The cornerstone of Parent Project Muscular Dystrophy’s mission is to identify and support promising Duchenne muscular dystrophy research that can impact all those living with Duchenne now, during their lifetime. No one in this community will deny the importance of a robust research program, and for 24 years, PPMD has supported innovation we believe has the possibility to treat every single person living with Duchenne.
In this section you will find basic information about various research strategies for potential treatments, the drug development process, and specific drugs in the therapeutic pipeline now. You will also find a link to current and archived research news items.
Since 1986, when the gene that produces dystrophin was discovered, the race to find treatments to end this devastating disease has been ongoing. Duchenne is a “dystophinopathy,” and is one of two diagnoses (Duchenne and Becker muscular dystrophy) that is caused by a mutation in the gene that makes a protein called dystrophin. Without dystrophin, muscles degenerate much more quickly and are not able to function or repair themselves properly.
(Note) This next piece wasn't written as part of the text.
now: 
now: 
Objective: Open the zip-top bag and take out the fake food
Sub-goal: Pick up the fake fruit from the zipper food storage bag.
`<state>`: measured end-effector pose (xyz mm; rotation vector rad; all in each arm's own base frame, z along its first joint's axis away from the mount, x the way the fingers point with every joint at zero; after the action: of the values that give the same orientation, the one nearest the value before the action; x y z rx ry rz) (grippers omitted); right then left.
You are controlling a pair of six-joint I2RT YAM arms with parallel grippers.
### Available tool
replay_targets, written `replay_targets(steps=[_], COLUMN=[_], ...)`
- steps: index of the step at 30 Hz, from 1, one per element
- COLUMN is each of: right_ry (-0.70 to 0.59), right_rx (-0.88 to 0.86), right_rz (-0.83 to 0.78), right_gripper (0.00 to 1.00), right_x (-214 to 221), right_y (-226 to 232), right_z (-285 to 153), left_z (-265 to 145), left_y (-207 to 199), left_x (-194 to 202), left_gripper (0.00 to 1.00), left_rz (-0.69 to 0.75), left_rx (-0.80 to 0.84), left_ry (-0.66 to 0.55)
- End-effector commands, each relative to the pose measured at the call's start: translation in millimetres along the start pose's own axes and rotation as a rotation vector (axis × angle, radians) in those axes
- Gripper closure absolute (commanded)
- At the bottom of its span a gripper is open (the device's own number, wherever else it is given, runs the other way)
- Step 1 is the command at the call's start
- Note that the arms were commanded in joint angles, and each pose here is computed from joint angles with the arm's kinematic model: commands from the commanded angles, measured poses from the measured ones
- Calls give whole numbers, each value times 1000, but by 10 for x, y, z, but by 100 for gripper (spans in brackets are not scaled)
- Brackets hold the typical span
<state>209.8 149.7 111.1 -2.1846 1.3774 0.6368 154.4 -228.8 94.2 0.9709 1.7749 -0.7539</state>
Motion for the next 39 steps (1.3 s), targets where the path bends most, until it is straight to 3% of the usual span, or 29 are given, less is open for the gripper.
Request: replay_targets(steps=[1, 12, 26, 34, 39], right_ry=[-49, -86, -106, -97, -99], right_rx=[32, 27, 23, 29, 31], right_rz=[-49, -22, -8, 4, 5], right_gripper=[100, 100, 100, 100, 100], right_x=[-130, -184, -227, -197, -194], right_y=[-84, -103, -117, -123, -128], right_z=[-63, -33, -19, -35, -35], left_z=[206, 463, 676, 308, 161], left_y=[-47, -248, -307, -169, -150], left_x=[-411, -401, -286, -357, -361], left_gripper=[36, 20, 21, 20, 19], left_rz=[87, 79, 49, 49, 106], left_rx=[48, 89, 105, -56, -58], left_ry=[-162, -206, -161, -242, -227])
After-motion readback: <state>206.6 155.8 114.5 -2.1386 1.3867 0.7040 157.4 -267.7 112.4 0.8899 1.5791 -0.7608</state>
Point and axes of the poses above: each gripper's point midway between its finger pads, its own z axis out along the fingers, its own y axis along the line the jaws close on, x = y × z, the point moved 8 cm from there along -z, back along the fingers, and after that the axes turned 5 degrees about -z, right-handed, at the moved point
Dystrophin is a shock absorber. Without this shock absorber, the muscle and muscle membrane becomes fragile and small breaks occur in the membrane. These breaks allow calcium and other molecules to enter into the muscle cells and destroy them. When muscle cells die, the body’s response is to activate inflammatory cells to ‘clean’ up or remove the damaged cells. Since there are many muscle fibers and they are breaking and repairing at different times, an individual with Duchenne lives in a constant state of inflammation. Treating Duchenne will require a two-prong approach:
- Restoring or replacing dystrophin
- Treating Duchenne symptoms (reducing fibrosis and inflammation)
Some of the material here may seem daunting at first, but it will increase your understanding of the disorder, and what is at stake as scientists search for treatments that will ultimately end Duchenne.